Re: [idn] call for comments for REORDERING



In various messages, lsb@postel.co.kr writes:

> The sizes of Latin alphabets or variants do not exceed 30.

Russian Cyrillic has 33.  Many Central European implementations of the Latin 
script, with carons and acute accents and such, use quite a bit more than 30. 
 But this is nit-picking, and Soobok's point about the difference between 
Latin and Hangul is well taken.

>  If we should change the frequency table, new versioning
>  prefix should be introduced to avoid conflicts in the same
>  time when there is need to make major modifications to 
>  NFC/NFKC due to erros in them. 
>  If version 1 has "dq--" prefix, version 2 should have
>  other ones like "xq--". Reordering tables could be
>  improved at that time if needed.

I think Martin has already adequately explained the problematic nature of 
creating different versions of the whole IDN scheme.  Users, of course, will 
not generally understand that there is a nameprep part and a reordering* part 
and an ACE part and that only the reordering part has changed; they will 
simply see that IDN "works" or "doesn't work," and of course they will be 
right.  (*Note: the ordinary English word "reordering" is spelled here in 
normal lowercase letters.)

Requiring everyone to update browsers and server-side software to accommodate 
IDN will be an understandable costs for many.  Creating a new and 
incompatible version of IDN to add reordering for Tagalog -- a really minor 
optimization for a small alphabet, by Soobok's own admission -- will not.

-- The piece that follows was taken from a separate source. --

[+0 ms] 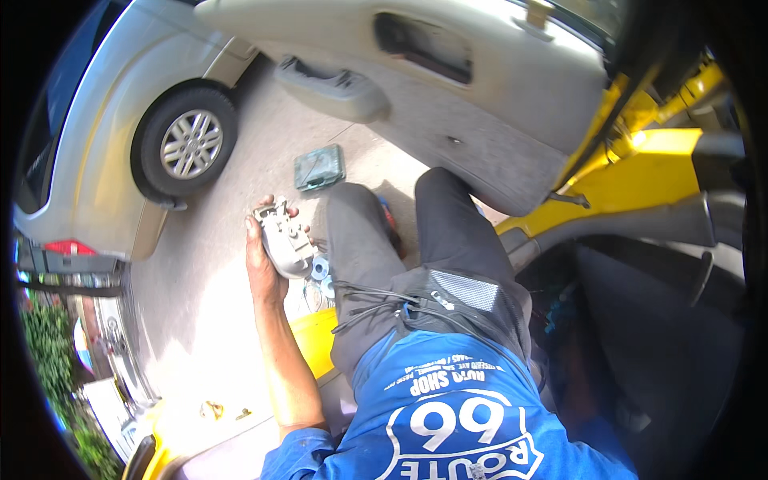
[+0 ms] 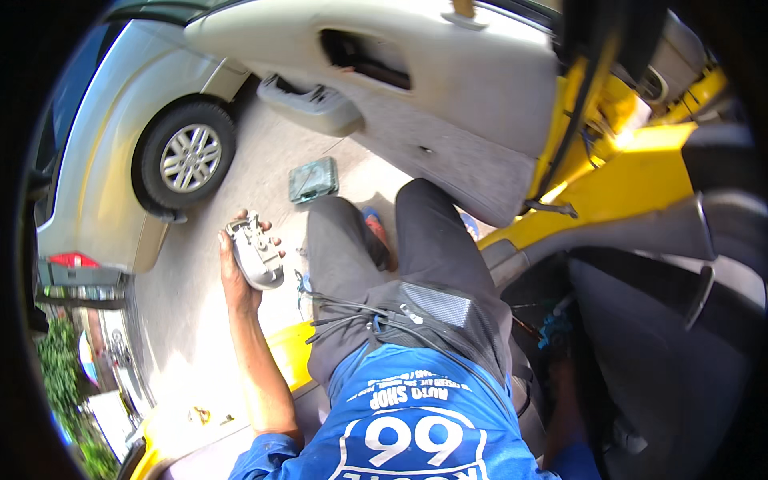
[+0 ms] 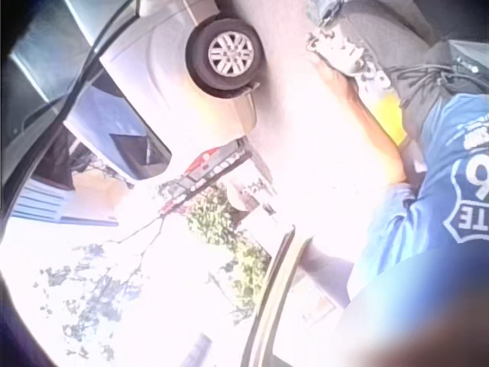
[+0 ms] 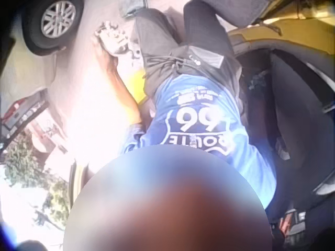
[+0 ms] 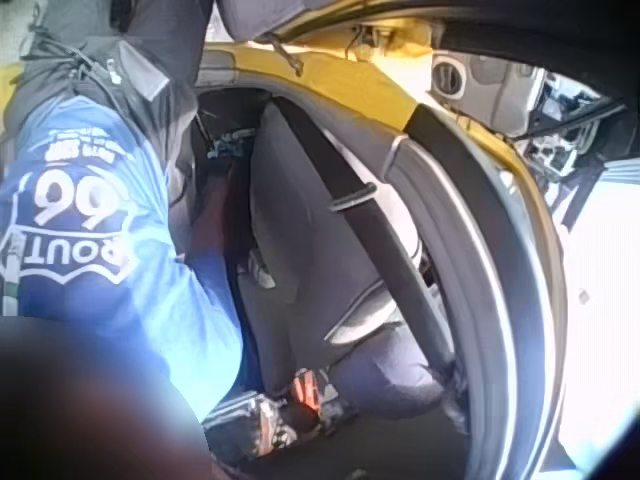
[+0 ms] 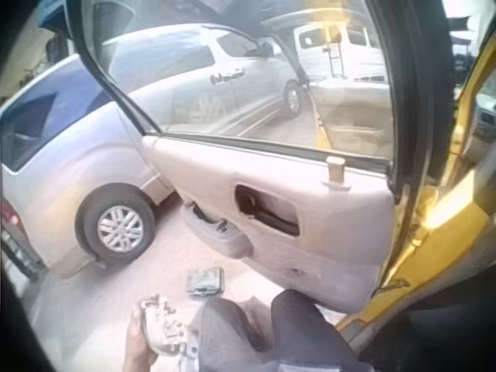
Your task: The person removes the interior door panel of a yellow car and installs a new door handle. They use a screwdriver to remove screws, detach the old handle, and secure the new handle in place.
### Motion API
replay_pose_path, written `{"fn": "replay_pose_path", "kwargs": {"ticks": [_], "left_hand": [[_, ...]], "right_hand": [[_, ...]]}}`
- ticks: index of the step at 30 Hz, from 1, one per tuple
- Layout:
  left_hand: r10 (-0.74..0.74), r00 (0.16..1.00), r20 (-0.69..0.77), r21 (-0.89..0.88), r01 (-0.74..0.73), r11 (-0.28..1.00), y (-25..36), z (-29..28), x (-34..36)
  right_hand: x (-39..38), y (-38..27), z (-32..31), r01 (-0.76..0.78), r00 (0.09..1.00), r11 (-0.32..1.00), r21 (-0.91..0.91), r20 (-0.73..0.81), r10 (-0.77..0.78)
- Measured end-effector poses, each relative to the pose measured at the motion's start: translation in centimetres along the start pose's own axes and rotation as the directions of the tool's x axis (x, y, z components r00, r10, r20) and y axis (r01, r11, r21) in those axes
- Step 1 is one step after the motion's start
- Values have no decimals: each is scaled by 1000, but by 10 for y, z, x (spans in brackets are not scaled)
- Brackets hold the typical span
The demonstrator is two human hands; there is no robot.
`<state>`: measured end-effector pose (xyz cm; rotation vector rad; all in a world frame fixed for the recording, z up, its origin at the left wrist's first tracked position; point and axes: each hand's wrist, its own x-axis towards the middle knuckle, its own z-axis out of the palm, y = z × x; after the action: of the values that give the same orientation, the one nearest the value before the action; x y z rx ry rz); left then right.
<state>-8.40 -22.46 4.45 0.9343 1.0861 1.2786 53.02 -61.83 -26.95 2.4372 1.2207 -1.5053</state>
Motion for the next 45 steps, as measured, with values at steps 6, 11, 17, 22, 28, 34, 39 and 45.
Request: {"fn": "replay_pose_path", "kwargs": {"ticks": [6, 11, 17, 22, 28, 34, 39, 45], "left_hand": [[228, 775, -589, -71, -331, 941, 7, -101, 32], [49, 625, -779, -222, -349, 911, -25, -158, 59], [26, 656, -754, -58, -105, 993, -49, -188, 58], [18, 836, -548, -52, -56, 997, -78, -171, 70], [-249, 887, -390, -130, 215, 968, -156, -140, 90], [-515, 734, -444, -17, 567, 823, -259, -133, 63], [-682, 618, -392, 55, 755, 653, -288, -160, 37], [-707, 606, -365, 60, 773, 631, -280, -177, 40]], "right_hand": [[15, -88, -53, 127, 983, 990, -68, 146, -116], [49, -157, -109, 354, 913, 935, -35, 229, -337], [58, -163, -119, 454, 890, 876, -165, 135, -436], [-52, -151, -103, 143, 990, 987, -77, -3, -144], [-273, -69, -17, -306, 621, 947, 99, -734, 277], [-435, -22, 189, -680, 66, 683, 268, -905, 421], [-418, -135, 316, -579, 142, 429, 694, -432, 891], [-335, -212, 325, -430, 891, 497, 754, 264, 370]]}}
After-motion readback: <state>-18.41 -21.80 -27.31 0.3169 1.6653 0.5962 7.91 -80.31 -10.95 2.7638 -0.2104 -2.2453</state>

>  > The idea behind this is that if e.g. Tagalog gets added to
>  > Unicode, and the IETF decides to add it to the allowed set
>  > of characters for domain names, then the registries that
>  > want to accept Tagalog have to update their software
>  > immediately (no big deal for them), but deployed software
>  > can use Tagalog without having to change nameprep/ACE
>  > (unless they use characters which have to be normalized,
>  > which may happen but will be rare). So existing clients
>  > will already ACE the Tagalog codepoints without reordering,
>
>  maybe problematic and unsafe. 
>  What if future NFC/NFKC maps them into other code points ?
>  There will be a mess, too.

You don't have to worry about that because the ISO 10646 and Unicode 
committees are firmly committed not to add any new compatibility characters 
that would break normalization in this way.  They can (and will) add Tagalog 
and other scripts, as well as adding new characters for existing scripts, but 
you will never see a precomposed Tagalog ligature that would cause NFC or 
NFKC to have to be updated.  To do so would break existing implementations 
and cause the same kind of havoc that "Reordering v2.0" would cause.

-Doug Ewell
 Fullerton, California